§ **Task statement**:
Find the word "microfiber" in the material below and gather every line that contains it.

§ **Records for processing**:
..........

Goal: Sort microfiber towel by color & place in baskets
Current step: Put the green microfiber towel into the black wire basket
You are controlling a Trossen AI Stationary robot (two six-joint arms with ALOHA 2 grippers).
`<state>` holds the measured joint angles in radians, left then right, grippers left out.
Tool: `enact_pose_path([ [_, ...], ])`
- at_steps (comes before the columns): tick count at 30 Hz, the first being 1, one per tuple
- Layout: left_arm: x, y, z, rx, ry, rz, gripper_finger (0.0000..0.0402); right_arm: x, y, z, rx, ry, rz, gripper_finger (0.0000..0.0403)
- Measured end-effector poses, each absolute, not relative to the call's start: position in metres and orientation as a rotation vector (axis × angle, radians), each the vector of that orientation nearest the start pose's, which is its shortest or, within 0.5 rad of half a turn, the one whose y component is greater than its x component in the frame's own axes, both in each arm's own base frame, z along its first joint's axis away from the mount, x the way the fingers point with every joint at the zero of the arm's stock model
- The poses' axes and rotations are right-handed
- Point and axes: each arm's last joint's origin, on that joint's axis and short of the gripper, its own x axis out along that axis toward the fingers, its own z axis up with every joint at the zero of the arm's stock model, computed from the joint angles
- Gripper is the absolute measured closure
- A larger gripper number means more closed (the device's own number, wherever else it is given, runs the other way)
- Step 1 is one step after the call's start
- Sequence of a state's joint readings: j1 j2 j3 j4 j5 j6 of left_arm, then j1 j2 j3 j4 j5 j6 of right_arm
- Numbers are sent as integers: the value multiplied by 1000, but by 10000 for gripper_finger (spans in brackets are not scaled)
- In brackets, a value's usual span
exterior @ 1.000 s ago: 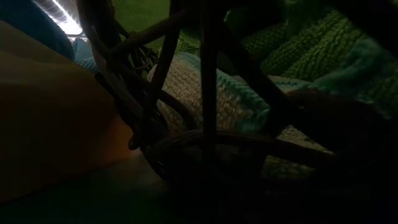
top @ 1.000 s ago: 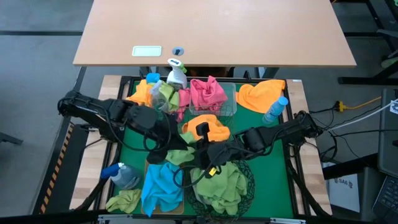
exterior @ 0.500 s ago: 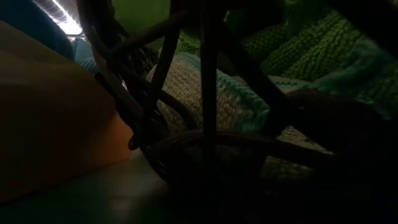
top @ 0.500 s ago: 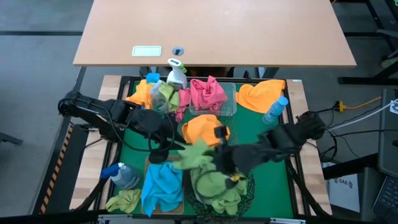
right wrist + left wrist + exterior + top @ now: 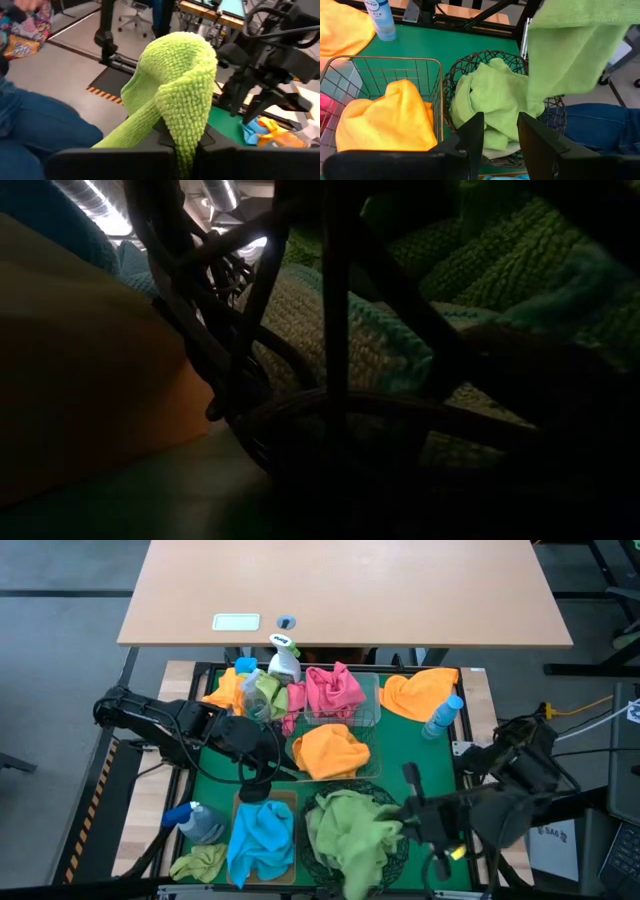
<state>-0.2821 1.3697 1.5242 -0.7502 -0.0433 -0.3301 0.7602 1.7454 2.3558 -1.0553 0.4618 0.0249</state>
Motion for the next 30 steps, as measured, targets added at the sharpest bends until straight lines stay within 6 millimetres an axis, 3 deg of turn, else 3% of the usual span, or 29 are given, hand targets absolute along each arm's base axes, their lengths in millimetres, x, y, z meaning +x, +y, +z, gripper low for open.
enact_pose_path([
  [6, 269, -77, 405, -223, 619, -132, 288, 242, 222, 485, -302, 548, 282, 399],
  [10, 270, -77, 405, -223, 619, -132, 288, 264, 229, 447, -364, 690, 208, 394],
  [13, 270, -77, 405, -224, 619, -132, 288, 286, 231, 406, -379, 826, 224, 397],
  [18, 269, -77, 405, -224, 618, -133, 288, 321, 221, 330, -274, 999, 314, 397],
  [23, 269, -77, 405, -224, 618, -133, 288, 343, 201, 267, -116, 1053, 434, 392],
  [27, 269, -77, 405, -223, 619, -133, 288, 351, 187, 231, 47, 1055, 523, 394],
  [30, 269, -77, 405, -223, 619, -133, 288, 352, 178, 218, 156, 1081, 518, 390],
])
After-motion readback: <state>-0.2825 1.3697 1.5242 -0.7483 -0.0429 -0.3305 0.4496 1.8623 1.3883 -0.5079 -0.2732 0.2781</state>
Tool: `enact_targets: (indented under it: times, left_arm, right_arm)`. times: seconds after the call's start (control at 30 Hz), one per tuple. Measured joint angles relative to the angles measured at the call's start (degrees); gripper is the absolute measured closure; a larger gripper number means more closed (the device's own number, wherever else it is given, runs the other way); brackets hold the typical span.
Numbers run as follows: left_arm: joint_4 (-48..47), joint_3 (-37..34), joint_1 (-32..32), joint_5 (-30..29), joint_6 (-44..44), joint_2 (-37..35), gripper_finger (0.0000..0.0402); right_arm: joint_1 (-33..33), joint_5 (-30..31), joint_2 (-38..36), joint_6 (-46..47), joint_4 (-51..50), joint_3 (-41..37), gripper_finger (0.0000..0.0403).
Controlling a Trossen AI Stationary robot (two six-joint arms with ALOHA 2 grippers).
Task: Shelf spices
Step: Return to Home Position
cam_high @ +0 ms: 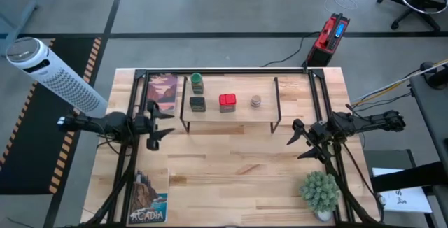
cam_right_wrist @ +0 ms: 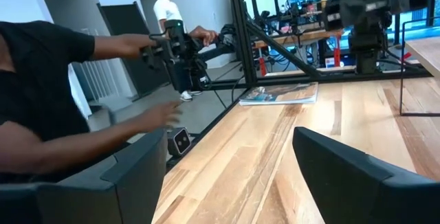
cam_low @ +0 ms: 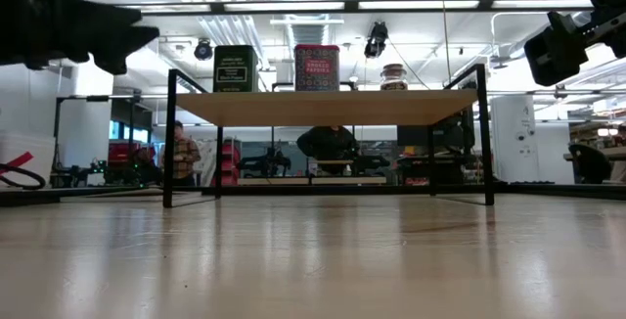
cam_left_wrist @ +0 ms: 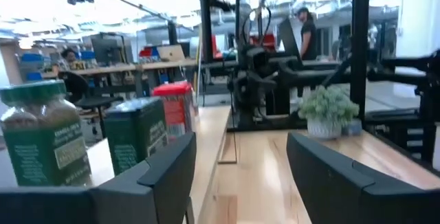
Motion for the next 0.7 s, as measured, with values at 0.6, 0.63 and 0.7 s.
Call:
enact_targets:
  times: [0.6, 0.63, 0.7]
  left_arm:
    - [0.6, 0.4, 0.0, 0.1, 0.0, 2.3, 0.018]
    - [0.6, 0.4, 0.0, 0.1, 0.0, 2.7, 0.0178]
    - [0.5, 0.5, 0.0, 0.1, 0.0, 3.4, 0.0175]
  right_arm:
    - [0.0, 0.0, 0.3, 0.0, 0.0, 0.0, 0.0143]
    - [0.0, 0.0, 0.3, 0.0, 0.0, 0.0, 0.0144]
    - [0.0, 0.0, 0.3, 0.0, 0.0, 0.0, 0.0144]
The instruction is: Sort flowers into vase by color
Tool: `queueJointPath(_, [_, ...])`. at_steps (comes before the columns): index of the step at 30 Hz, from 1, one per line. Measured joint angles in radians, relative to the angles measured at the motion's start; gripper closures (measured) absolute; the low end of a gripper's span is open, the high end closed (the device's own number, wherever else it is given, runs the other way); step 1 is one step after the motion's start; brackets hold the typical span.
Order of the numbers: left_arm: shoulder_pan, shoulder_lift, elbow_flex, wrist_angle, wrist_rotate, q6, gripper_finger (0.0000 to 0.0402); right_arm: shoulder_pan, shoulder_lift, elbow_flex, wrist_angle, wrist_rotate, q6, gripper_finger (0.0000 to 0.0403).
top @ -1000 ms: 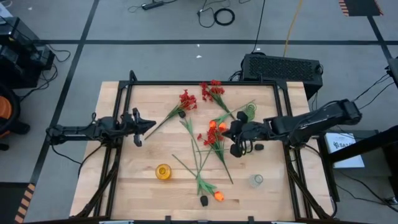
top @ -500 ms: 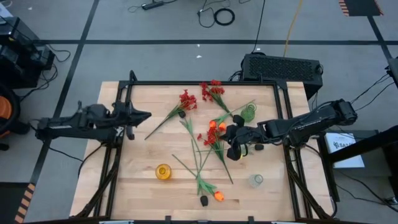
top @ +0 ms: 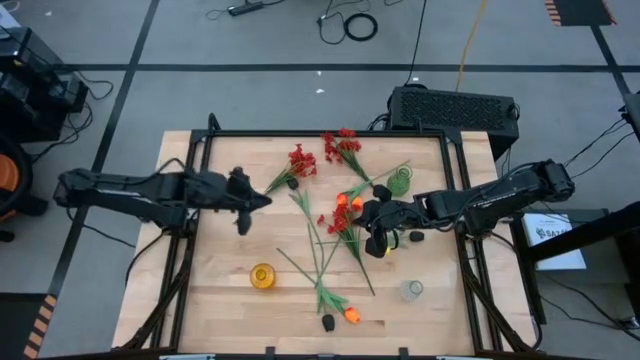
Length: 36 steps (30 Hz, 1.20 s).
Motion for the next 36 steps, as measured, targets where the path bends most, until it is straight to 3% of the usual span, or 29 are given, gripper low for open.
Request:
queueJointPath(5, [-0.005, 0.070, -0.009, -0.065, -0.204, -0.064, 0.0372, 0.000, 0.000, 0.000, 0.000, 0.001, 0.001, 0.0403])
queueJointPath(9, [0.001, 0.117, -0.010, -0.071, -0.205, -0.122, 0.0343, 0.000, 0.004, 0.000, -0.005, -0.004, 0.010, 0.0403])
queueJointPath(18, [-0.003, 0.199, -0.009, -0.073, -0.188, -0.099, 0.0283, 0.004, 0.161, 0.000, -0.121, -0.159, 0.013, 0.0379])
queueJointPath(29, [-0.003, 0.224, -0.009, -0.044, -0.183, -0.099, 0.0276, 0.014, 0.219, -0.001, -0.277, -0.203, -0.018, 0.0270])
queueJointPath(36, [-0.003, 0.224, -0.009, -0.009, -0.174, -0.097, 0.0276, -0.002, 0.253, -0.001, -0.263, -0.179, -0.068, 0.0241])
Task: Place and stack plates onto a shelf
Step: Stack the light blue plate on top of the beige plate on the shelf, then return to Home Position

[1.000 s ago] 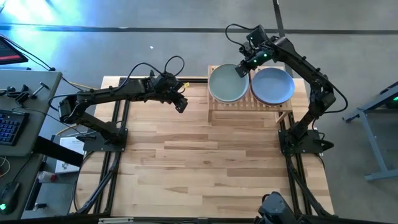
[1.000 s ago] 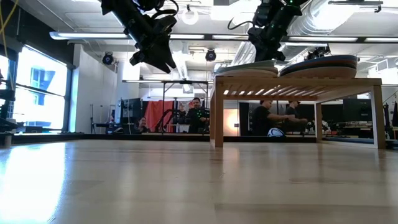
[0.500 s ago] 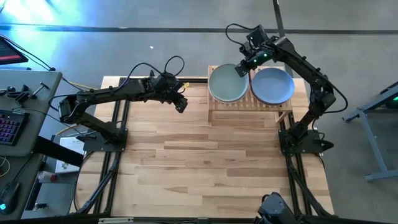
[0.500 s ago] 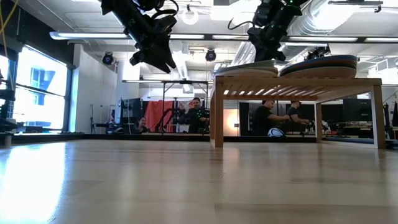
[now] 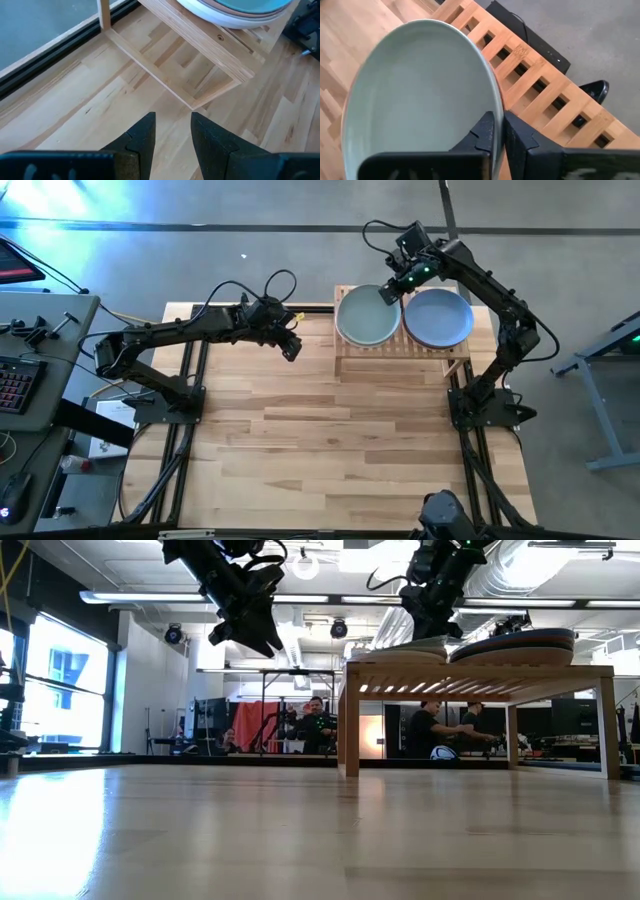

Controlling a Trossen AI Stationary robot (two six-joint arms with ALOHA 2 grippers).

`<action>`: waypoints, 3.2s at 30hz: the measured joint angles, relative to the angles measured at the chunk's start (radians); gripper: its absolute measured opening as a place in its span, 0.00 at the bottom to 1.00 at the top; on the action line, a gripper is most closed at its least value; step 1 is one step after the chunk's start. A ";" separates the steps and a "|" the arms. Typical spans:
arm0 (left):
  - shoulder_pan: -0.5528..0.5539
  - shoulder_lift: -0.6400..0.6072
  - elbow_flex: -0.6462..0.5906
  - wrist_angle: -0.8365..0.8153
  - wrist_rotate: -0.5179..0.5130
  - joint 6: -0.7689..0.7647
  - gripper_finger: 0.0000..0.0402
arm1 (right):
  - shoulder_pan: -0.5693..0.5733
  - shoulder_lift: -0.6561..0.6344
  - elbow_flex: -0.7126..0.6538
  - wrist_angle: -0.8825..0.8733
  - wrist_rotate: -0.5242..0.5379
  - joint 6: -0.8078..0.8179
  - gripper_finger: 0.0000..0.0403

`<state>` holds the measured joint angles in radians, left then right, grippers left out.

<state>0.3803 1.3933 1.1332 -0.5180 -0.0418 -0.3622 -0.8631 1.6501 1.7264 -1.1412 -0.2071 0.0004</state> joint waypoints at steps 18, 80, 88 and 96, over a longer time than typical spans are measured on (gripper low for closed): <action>-0.001 0.000 0.000 0.001 -0.018 -0.001 0.28 | -0.009 -0.005 0.000 -0.004 -0.027 0.001 0.23; -0.001 0.000 0.000 0.075 -0.026 0.007 0.28 | 0.144 0.014 -0.001 -0.094 0.148 0.071 0.23; 0.000 -0.003 0.000 0.113 -0.038 -0.014 0.28 | 0.144 -0.068 0.000 -0.021 -0.001 -0.047 0.23; -0.069 -0.116 -0.001 0.140 -0.095 0.068 0.28 | 0.150 -0.167 -0.007 0.228 -0.153 -0.096 0.23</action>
<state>0.3115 1.2770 1.1320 -0.3777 -0.1373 -0.2941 -0.7130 1.4836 1.7191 -0.9130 -0.3601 -0.0953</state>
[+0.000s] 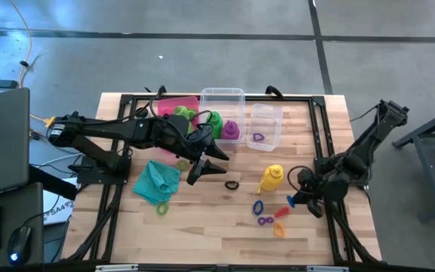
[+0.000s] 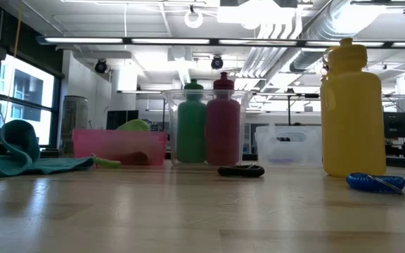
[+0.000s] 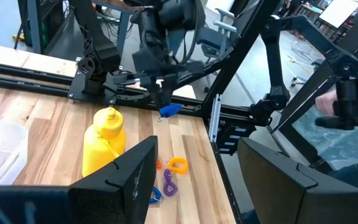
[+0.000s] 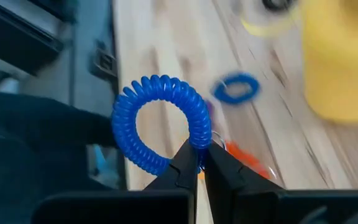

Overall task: Pick & Place Sports Items
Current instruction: Put the right blue spring keychain into the right transparent bin

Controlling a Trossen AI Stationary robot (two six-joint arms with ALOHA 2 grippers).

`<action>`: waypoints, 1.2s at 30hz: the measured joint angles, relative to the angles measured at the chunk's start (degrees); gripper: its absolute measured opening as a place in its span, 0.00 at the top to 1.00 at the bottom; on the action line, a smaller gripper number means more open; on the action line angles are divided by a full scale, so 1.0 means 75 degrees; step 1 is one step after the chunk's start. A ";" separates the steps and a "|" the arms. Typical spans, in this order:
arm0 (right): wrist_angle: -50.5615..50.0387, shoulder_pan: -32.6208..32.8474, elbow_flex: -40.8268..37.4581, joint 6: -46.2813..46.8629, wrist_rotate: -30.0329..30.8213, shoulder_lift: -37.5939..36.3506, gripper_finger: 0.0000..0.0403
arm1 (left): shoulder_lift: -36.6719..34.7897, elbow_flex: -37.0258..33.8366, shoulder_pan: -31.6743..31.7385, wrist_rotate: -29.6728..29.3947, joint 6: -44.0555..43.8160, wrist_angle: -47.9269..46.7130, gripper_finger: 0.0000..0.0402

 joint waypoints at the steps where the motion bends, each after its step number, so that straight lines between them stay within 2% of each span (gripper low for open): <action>1: 0.0255 -0.0098 0.0003 -0.0206 0.0016 -0.0038 1.00 | 0.0000 0.0000 0.0000 0.0000 0.0005 0.0000 0.46; 6: 0.1448 -0.0645 0.0013 -0.1028 0.0105 -0.0241 1.00 | 0.0000 0.0000 0.0000 0.0000 0.0009 0.0003 0.46; 15: 0.2330 -0.1828 0.0015 -0.1623 0.1318 -0.0362 1.00 | 0.0000 0.0000 0.0000 -0.0012 0.0003 0.0210 0.46; 23: 0.4165 -0.2787 0.0015 -0.2896 0.2246 -0.0362 1.00 | 0.0000 0.0000 0.0090 -0.0278 0.0101 0.1177 0.46; 31: 0.4474 -0.3774 0.0015 -0.3622 0.2148 -0.0362 1.00 | 0.0000 0.0000 0.0262 -0.0193 0.0123 0.1399 0.46; 36: 0.4456 -0.4457 0.0015 -0.3933 0.1794 -0.0362 1.00 | 0.0000 0.0000 0.0259 -0.0176 0.0125 0.1384 0.46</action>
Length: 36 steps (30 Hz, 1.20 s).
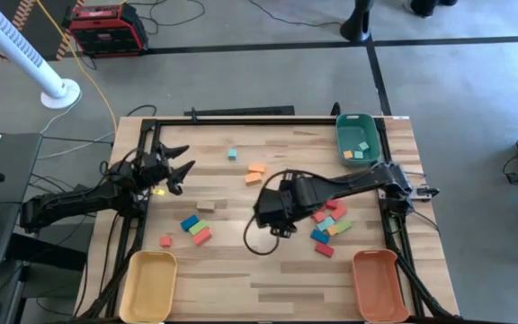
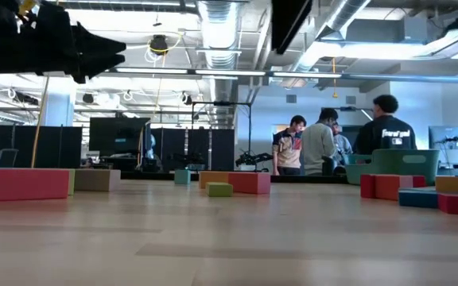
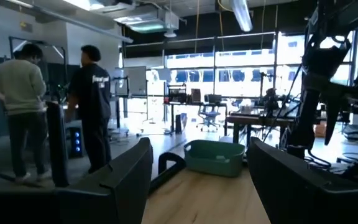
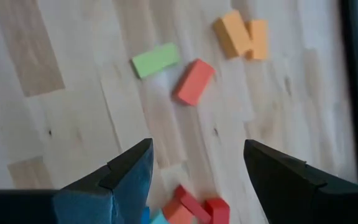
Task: Sort blocks by size
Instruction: Put the blue square block into the green bin
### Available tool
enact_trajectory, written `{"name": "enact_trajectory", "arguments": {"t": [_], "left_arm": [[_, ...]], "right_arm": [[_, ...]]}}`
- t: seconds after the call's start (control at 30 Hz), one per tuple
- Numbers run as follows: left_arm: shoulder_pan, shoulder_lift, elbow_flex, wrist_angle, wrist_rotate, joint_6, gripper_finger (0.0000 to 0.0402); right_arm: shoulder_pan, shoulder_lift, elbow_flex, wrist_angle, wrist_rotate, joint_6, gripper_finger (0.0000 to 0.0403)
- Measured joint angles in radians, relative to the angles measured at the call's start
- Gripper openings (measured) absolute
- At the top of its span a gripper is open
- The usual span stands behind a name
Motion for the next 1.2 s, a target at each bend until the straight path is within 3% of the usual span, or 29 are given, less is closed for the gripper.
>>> {"name": "enact_trajectory", "arguments": {"t": [0.23, 0.33, 0.6, 0.97, 1.2], "left_arm": [[0.001, 0.064, 0.052, -0.053, 0.059, 0.016, 0.0247], [0.0, 0.164, 0.13, -0.087, 0.106, 0.015, 0.0247], [0.043, 0.519, 0.374, -0.237, 0.09, 0.102, 0.0247], [0.248, 1.024, 0.486, -0.183, 0.203, -0.002, 0.0247], [0.283, 1.286, 0.584, -0.183, 0.201, -0.055, 0.0247]], "right_arm": [[0.065, -0.069, -0.017, -0.065, 0.107, 0.145, 0.0282], [0.084, -0.104, -0.042, -0.073, 0.139, 0.188, 0.0282], [0.102, -0.212, -0.157, -0.07, 0.221, 0.243, 0.0282], [0.101, -0.409, -0.527, 0.15, 0.238, 0.305, 0.0282], [0.101, -0.521, -0.779, 0.34, 0.235, 0.325, 0.0282]]}}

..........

§ **Written answer**:
Goal: Sort microfiber towel by color & place in baskets
Current step: Put the green microfiber towel into the black wire basket

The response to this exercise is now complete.